Personalized Search is Here to Stay

It seems that personalized search is here for the long haul.

Google released their “permanent” personalization of results just at the end of last year, and Bing released their own the following week. Check SearchEngineLand’s coverage, though one big question remains in my mind:

What metrics impact personalization?

Is it merely clickthroughs from the organic results? Does visit history play a role? Or clicks from other vertical search services Google offers? What about clicks from paid search ads – either in the SERPs or from AdSense/DoubleClick?

I’d love to see experimentation done on this front so marketers have a better idea what they’re dealing with. If it’s proven that you can get organic benefits by attracting PPC clickthrough, this may be the new “paid inclusion” for 2010, and could drive bid prices up massively as companies compete not only for paid listing clicks, but for the chance to earn “organic” positioning as well.

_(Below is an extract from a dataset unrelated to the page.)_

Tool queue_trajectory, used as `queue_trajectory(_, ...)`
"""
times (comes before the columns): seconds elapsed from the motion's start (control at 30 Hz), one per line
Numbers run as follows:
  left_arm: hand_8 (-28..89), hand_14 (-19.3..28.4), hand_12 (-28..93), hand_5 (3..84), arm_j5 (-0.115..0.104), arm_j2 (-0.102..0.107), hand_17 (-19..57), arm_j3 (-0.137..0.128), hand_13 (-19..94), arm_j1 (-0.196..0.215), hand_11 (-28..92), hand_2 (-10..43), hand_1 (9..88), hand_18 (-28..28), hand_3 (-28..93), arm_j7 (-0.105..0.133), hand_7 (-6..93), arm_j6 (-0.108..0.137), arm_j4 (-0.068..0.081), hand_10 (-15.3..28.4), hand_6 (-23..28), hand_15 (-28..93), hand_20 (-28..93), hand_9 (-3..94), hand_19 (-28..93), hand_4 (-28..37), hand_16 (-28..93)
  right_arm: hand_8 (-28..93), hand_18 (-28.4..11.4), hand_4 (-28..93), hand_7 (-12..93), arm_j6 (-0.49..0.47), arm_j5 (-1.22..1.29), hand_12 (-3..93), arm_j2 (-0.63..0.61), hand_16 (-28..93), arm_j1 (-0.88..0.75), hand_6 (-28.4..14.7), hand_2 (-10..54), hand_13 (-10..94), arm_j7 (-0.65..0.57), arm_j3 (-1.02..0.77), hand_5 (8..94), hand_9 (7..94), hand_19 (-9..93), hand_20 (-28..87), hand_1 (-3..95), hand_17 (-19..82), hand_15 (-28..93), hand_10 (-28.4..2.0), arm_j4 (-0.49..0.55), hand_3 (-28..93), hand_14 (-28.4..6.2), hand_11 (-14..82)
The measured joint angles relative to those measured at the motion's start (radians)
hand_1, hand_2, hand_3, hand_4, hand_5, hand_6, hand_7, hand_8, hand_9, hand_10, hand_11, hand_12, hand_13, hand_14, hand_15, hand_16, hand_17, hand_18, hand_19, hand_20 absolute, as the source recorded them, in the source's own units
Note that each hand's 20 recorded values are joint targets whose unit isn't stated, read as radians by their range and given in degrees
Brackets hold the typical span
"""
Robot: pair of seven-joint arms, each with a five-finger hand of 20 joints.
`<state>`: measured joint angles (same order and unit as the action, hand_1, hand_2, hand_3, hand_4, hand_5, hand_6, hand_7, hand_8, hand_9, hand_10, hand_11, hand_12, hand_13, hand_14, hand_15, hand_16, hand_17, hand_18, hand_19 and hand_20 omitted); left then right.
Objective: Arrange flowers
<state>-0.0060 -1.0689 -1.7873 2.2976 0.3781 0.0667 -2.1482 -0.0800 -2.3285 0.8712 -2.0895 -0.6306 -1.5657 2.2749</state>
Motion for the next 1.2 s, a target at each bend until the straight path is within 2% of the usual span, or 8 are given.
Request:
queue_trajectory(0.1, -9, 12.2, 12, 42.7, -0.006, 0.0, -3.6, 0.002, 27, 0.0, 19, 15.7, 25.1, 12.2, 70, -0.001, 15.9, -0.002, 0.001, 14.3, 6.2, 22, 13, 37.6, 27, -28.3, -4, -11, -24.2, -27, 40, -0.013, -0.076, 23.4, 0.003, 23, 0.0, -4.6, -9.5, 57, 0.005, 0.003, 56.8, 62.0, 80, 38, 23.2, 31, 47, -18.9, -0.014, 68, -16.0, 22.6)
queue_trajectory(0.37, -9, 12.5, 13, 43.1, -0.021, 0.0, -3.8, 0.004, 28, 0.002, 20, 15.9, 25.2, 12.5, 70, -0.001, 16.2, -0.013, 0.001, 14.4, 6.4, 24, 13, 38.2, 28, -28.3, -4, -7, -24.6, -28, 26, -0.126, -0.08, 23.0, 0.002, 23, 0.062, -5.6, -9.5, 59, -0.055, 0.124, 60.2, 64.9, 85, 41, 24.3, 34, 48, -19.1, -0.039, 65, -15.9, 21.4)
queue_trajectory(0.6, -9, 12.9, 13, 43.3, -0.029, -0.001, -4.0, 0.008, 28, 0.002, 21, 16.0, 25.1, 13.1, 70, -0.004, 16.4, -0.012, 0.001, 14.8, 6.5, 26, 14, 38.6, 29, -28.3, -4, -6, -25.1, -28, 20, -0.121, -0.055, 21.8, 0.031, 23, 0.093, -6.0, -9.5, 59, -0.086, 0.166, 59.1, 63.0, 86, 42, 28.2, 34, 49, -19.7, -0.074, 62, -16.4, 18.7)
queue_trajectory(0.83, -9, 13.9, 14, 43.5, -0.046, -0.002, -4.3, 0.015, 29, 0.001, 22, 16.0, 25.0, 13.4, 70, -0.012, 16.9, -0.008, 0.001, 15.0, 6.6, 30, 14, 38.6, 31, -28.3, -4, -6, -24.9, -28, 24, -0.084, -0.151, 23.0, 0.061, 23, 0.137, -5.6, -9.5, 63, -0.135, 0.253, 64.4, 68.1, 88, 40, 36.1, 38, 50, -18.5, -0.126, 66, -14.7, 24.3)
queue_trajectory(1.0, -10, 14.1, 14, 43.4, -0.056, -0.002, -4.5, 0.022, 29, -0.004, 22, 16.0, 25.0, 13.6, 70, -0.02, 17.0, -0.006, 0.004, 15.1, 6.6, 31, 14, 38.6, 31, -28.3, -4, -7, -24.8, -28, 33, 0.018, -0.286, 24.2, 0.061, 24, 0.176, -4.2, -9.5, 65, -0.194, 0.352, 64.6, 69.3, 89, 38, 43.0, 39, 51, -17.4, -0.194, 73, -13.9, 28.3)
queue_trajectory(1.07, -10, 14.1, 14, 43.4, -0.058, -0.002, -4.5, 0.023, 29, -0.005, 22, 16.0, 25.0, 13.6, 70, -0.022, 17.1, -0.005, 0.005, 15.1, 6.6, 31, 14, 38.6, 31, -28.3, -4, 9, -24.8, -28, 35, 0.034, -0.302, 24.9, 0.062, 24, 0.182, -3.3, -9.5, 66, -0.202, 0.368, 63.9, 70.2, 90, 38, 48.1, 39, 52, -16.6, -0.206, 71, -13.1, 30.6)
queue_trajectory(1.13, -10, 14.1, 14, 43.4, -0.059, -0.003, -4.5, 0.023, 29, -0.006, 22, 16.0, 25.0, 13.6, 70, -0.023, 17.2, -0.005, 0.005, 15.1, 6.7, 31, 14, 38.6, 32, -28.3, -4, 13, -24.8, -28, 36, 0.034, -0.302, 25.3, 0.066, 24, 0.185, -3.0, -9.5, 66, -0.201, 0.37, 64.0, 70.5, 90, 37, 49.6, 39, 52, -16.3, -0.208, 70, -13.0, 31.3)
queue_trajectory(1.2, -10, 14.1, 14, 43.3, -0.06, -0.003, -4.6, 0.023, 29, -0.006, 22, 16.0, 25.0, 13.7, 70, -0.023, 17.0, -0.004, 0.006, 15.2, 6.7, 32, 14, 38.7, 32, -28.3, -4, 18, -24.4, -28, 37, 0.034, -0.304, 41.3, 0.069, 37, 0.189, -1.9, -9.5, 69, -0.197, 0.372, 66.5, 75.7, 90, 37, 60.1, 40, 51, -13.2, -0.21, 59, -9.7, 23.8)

Personalization means a few things for SEOs, but it doesn’t fundamentally change the game, IMO:

  • The Rich Get Richer – It’s now truer than ever. If you rank well, and earn solid traffic, you’re going to be even harder to unseat. Startups and upstarts are going to have an even greater uphill battle to climb than before.
  • Branding is More Important – you want your loyal visitors and fans scouring the SERPs for your listings, and clicking them more so than anything else. I expect some clever spammers are going to be manipulating this with everything from Mechanical Turk to virus infections that make their browser search for their brand and click those results. We’ll see if Google has good protections in place to defend against this.
  • There is No Normal Ranking – Or, at least, there’s no “normal” ranking that’s “average” in a personalized SERPs world. Rank tracking may still carry some value to understand how non-personalized searchers see your pages, but that data is going to be less useful in comparison to what your analytics report about search traffic and the trends. Win the “personalization” battle, and you may start to care less about the classic “rankings” battle.

SIDE NOTE: Here is instructions about turning off personalization

http://www.google.com/support/accounts/bin/answer.py?hl=en&answer=54048hl=en&answer=54048

I tested out, and quite honestly, the search results still seem affected and not as good as before. It gathers random results– all related to a theme of words–but not much related to my query in particular.